Improved methodology for CVD risk prediction using high dimensional data
- 8 September 2025 to 2 December 2025
- Project No: D26039
- DPhil Project 2026
- China Kadoorie Biobank (CKB) Clinical Trial Service Unit and Epidemiological Studies Unit (CTSU)
Background
Cardiovascular disease (CVD), primarily coronary heart disease and stroke, collectively ranks among the leading causes of death worldwide. Traditional clinical predictors, such as blood pressure, body mass index (BMI), cholesterol levels, and medical and family history, have been employed to estimate individual disease risk, but their accuracy remains limited. Therefore, there is a need to develop more precise predictive methods incorporating state-of-the-art omics technologies such as proteomics. However, due to cost issues multi-omics data are at present only available in smaller subsets and a small sample size for model development can compromise model performance when the model is applied in a new setting (particularly calibration). Risk prediction models fitted using maximum likelihood estimation (MLE) are often overfitted resulting in predictions that are too extreme and a calibration slope (CS) less than 1.
This project aims to:
- Compare the utility of conventional penalized methods for risk prediction using conventional and proteomic data;
- Utilise a modified tuning to select tuning parameters in order improve the performance of risk prediction using penalized methods for conventional and proteomic data;
- Investigate models for recurrent events using conventional and proteomic data;
- Propose recommendations on sample size, analysis strategies and which are the most appropriate performance metrics to use.

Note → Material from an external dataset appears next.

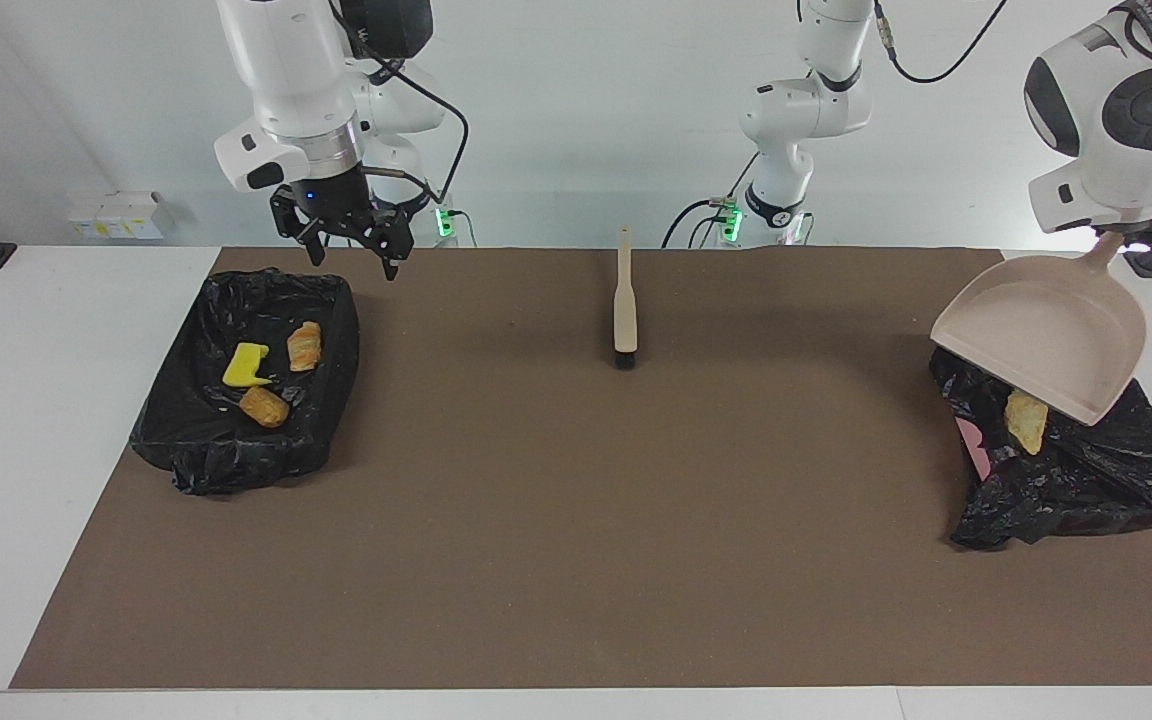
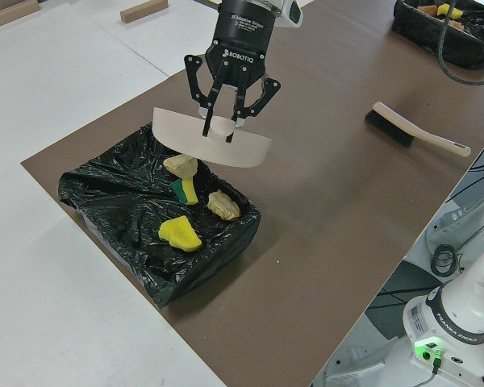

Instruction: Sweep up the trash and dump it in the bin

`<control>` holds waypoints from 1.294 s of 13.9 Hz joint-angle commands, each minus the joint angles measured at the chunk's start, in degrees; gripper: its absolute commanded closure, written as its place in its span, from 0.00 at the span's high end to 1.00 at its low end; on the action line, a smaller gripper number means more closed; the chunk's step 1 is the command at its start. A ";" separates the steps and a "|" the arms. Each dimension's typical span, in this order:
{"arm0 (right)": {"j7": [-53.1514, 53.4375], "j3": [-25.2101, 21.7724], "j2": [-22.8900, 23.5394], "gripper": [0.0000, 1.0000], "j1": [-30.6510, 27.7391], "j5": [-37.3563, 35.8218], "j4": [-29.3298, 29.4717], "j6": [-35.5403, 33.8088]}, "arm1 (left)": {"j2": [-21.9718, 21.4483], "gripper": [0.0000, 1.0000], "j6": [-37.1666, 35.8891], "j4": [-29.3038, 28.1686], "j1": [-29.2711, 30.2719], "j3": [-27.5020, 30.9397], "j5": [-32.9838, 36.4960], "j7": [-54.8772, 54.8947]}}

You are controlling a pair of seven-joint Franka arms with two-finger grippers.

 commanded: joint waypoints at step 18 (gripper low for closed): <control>-10.07 0.46 -1.16 1.00 -6.22 3.81 -1.64 -1.39 | 0.52 0.00 12.52 -1.54 -26.68 0.57 -36.06 -57.75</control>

research experience, research methods and skills training
The student will work within a multi-disciplinary team and have in-house training in epidemiology, statistical programming, risk prediction modelling, machine learning and attendance of relevant courses. By the end of the DPhil, the student will be competent to plan, undertake and interpret analyses of large datasets, and to report research findings in peer-reviewed journals and present at conferences.
PROSPECTIVE STUDENT
The ideal candidate should have a first degree and relevant postgraduate experience in either epidemiology, statistics or data science. Candidates should have strong analytical skills and experience of handling large-scale epidemiological and high dimensional data.